Input data |
------

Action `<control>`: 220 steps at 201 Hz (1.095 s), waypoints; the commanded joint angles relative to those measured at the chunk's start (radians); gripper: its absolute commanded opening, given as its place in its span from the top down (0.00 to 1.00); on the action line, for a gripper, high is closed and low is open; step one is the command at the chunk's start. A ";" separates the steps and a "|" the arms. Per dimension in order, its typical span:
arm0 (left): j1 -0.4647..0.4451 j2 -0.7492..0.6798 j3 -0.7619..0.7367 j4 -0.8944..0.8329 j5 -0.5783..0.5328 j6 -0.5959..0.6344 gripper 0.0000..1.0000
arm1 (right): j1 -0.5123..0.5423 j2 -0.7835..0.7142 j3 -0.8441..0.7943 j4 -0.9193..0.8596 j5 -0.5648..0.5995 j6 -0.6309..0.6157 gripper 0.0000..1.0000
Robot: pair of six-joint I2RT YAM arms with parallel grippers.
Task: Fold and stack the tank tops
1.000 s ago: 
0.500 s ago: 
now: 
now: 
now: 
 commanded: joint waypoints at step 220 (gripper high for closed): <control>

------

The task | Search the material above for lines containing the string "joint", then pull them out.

Solution to this exercise |
Action `<control>`: 220 steps at 201 Hz (1.095 s), waypoints; the commanded joint angles relative to those measured at the chunk's start (radians); gripper: its absolute commanded opening, given as its place in its span from the top down (0.00 to 1.00); on the action line, for a gripper, high is closed and low is open; step one is the command at the chunk's start. A ";" separates the steps and a "|" the arms. Per dimension in order, its typical span:
Robot: pair of six-joint I2RT YAM arms with parallel grippers.
 commanded: joint waypoints at step 220 (gripper high for closed): <control>

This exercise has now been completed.